- [TASK DESCRIPTION]
Word for word, restate the data that follows, omitting the images.

Excerpts from a dataset
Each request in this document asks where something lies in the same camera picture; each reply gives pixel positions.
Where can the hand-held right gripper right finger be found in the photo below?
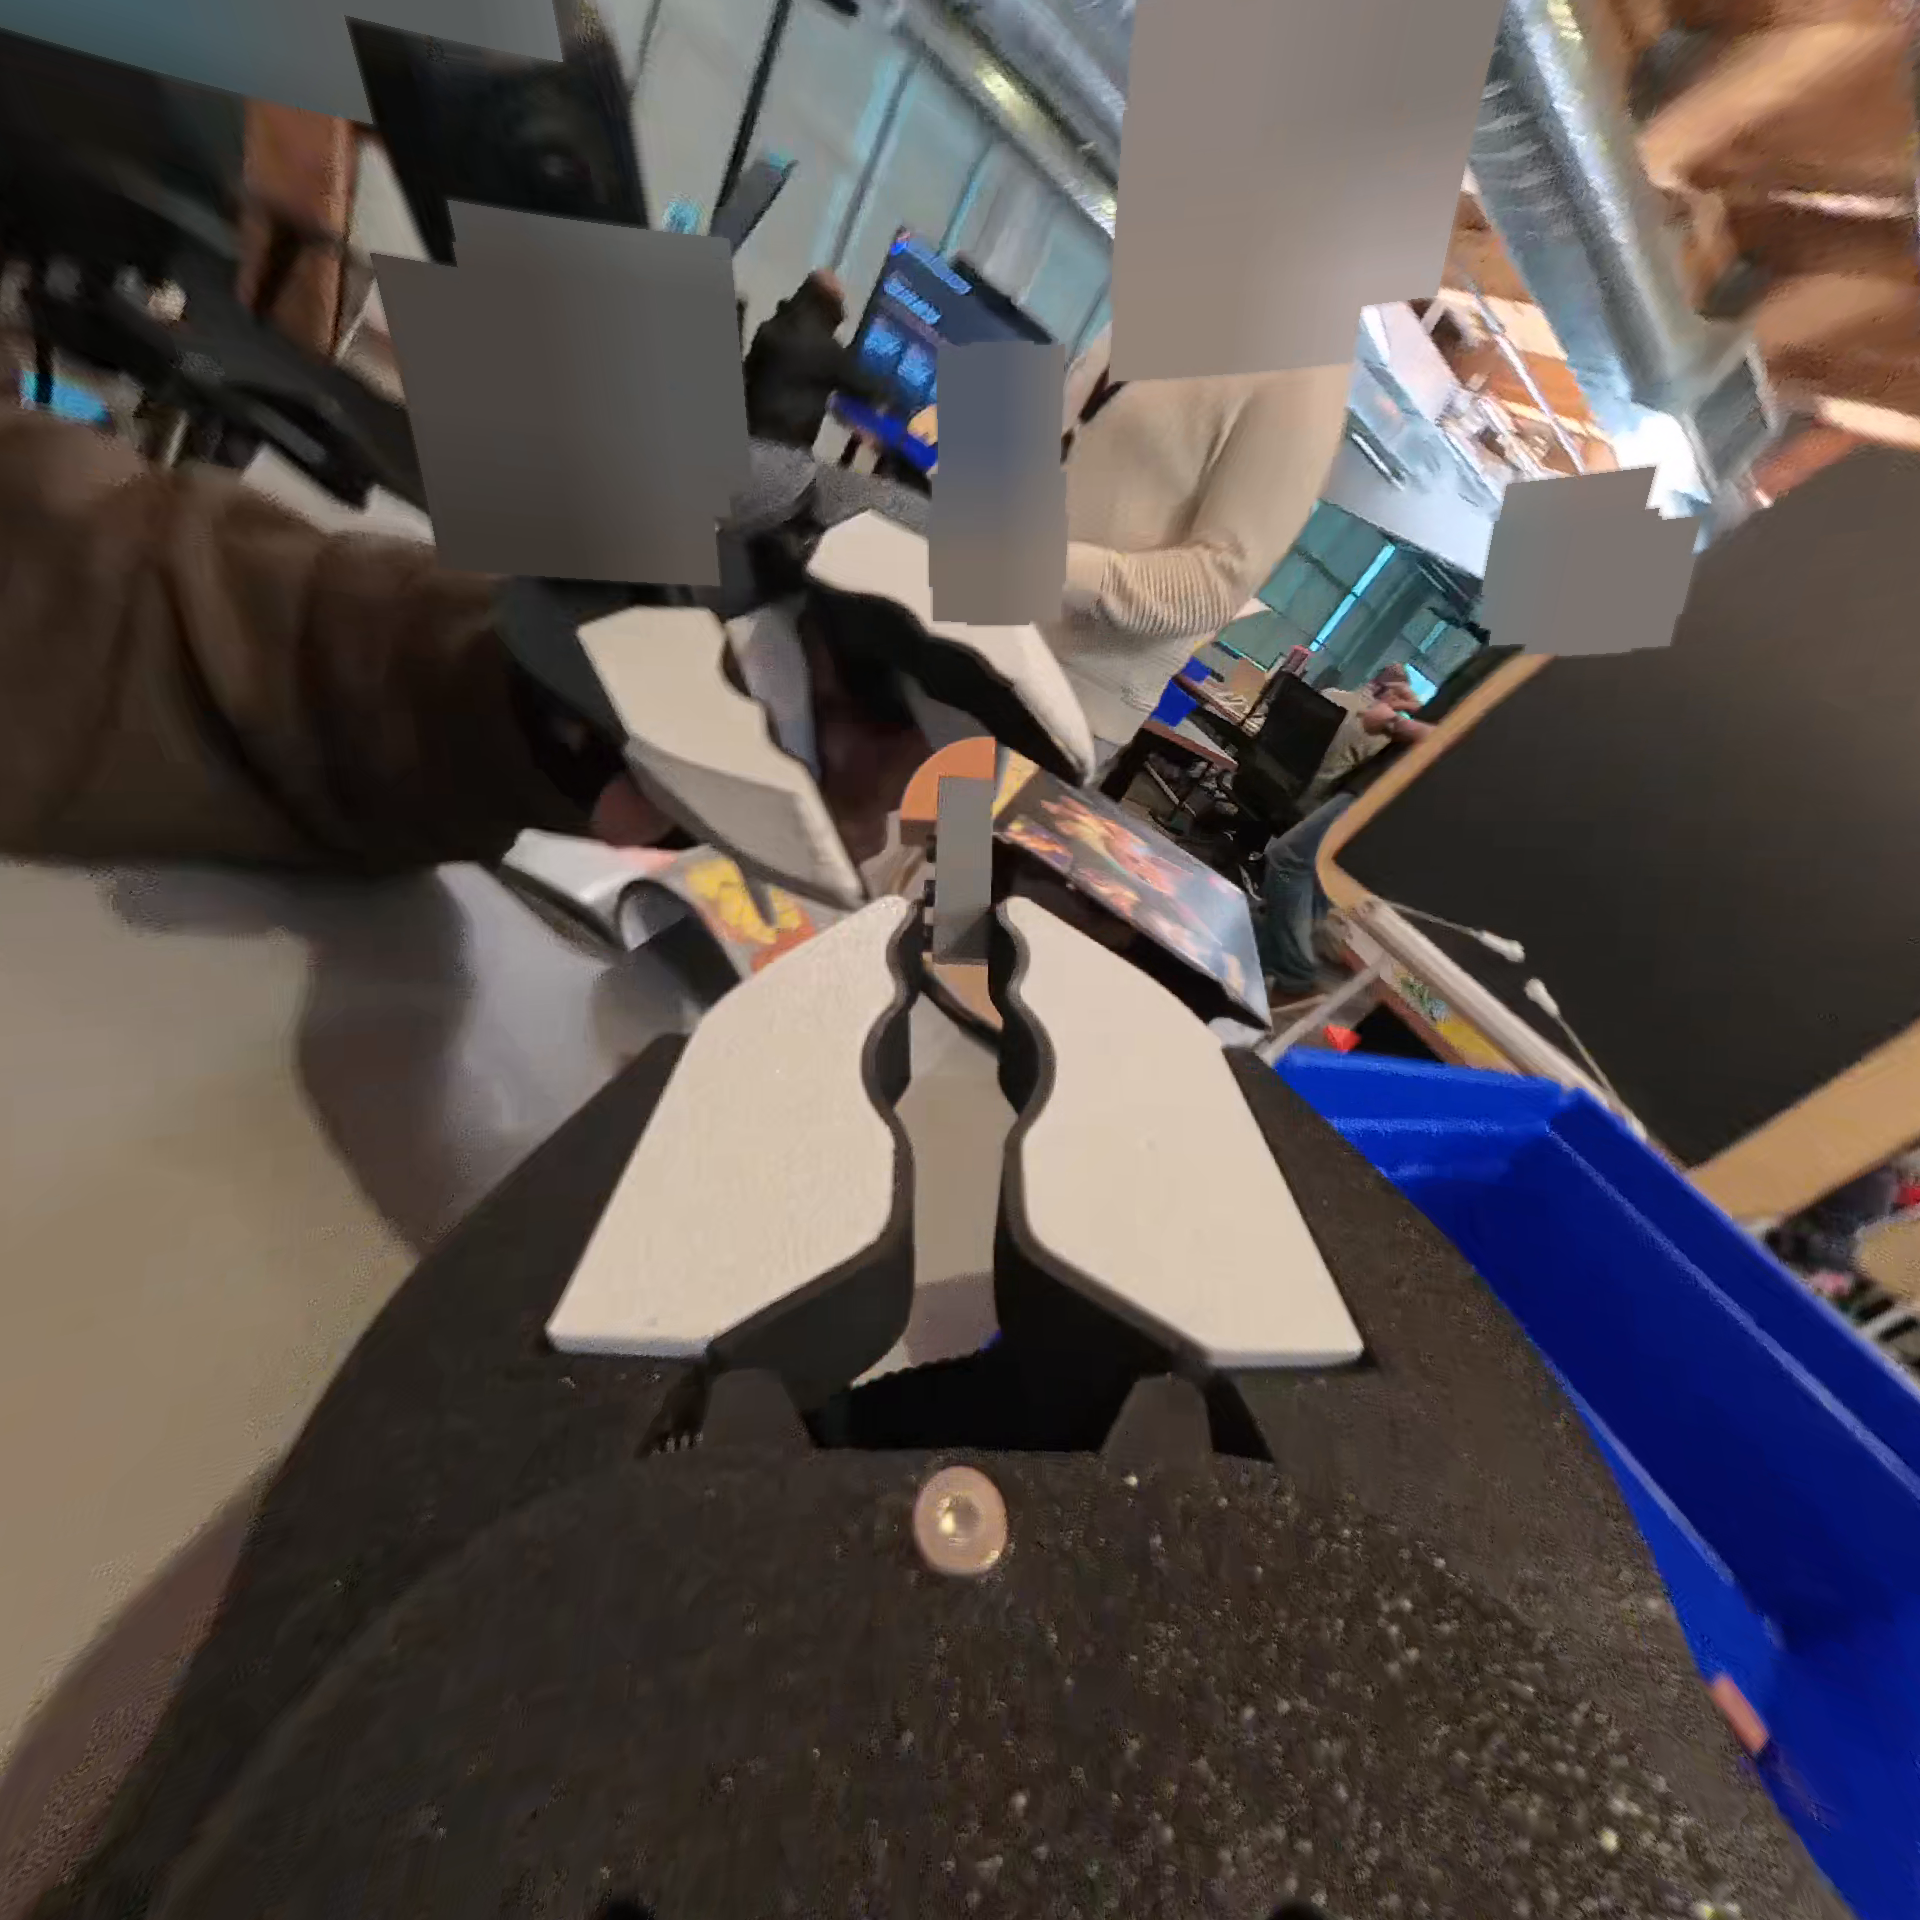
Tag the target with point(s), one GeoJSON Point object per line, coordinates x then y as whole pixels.
{"type": "Point", "coordinates": [1186, 1186]}

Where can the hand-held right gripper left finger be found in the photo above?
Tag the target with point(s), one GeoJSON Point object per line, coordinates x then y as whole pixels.
{"type": "Point", "coordinates": [722, 1186]}

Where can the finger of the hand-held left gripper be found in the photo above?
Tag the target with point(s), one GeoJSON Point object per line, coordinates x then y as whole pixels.
{"type": "Point", "coordinates": [960, 632]}
{"type": "Point", "coordinates": [706, 735]}

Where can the small brown toy brick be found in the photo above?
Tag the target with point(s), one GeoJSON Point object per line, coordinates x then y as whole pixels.
{"type": "Point", "coordinates": [960, 856]}

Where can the stack of blue plastic bins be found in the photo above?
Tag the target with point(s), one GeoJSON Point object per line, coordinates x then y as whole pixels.
{"type": "Point", "coordinates": [1682, 1382]}

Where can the person's left forearm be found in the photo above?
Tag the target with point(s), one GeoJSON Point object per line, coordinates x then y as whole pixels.
{"type": "Point", "coordinates": [242, 662]}

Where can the person's left hand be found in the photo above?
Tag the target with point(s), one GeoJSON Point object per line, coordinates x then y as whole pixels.
{"type": "Point", "coordinates": [632, 813]}

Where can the printed instruction booklet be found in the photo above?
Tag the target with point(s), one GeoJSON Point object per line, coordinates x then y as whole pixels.
{"type": "Point", "coordinates": [662, 902]}

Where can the printed cardboard box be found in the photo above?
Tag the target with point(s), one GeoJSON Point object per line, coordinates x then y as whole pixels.
{"type": "Point", "coordinates": [1156, 872]}

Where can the black board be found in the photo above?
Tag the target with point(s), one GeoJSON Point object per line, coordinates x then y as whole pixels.
{"type": "Point", "coordinates": [1682, 813]}

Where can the silver spiral pipes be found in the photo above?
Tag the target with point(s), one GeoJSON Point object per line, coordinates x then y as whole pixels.
{"type": "Point", "coordinates": [1592, 180]}

- [REPLY]
Each request in this document asks where something lies in the same camera picture; each reply gives pixel positions.
Where can the hand-held right gripper right finger be found in the photo below?
Tag the target with point(s), one GeoJSON Point object per line, coordinates x then y as whole pixels.
{"type": "Point", "coordinates": [1186, 1186]}

Where can the hand-held right gripper left finger be found in the photo above?
Tag the target with point(s), one GeoJSON Point object per line, coordinates x then y as whole pixels.
{"type": "Point", "coordinates": [722, 1186]}

Where can the finger of the hand-held left gripper be found in the photo above?
Tag the target with point(s), one GeoJSON Point object per line, coordinates x then y as whole pixels.
{"type": "Point", "coordinates": [960, 632]}
{"type": "Point", "coordinates": [706, 735]}

Where can the small brown toy brick be found in the photo above?
Tag the target with point(s), one GeoJSON Point object per line, coordinates x then y as whole pixels.
{"type": "Point", "coordinates": [960, 856]}

Where can the stack of blue plastic bins be found in the photo above?
Tag the target with point(s), one GeoJSON Point object per line, coordinates x then y as whole pixels.
{"type": "Point", "coordinates": [1682, 1382]}

Where can the person's left forearm be found in the photo above?
Tag the target with point(s), one GeoJSON Point object per line, coordinates x then y as whole pixels.
{"type": "Point", "coordinates": [242, 662]}

Where can the person's left hand be found in the photo above?
Tag the target with point(s), one GeoJSON Point object per line, coordinates x then y as whole pixels.
{"type": "Point", "coordinates": [632, 813]}

Where can the printed instruction booklet be found in the photo above?
Tag the target with point(s), one GeoJSON Point object per line, coordinates x then y as whole pixels.
{"type": "Point", "coordinates": [662, 902]}

Where can the printed cardboard box be found in the photo above?
Tag the target with point(s), one GeoJSON Point object per line, coordinates x then y as whole pixels.
{"type": "Point", "coordinates": [1156, 872]}

Where can the black board be found in the photo above?
Tag the target with point(s), one GeoJSON Point object per line, coordinates x then y as whole pixels.
{"type": "Point", "coordinates": [1682, 813]}

Where can the silver spiral pipes be found in the photo above?
Tag the target with point(s), one GeoJSON Point object per line, coordinates x then y as whole pixels.
{"type": "Point", "coordinates": [1592, 180]}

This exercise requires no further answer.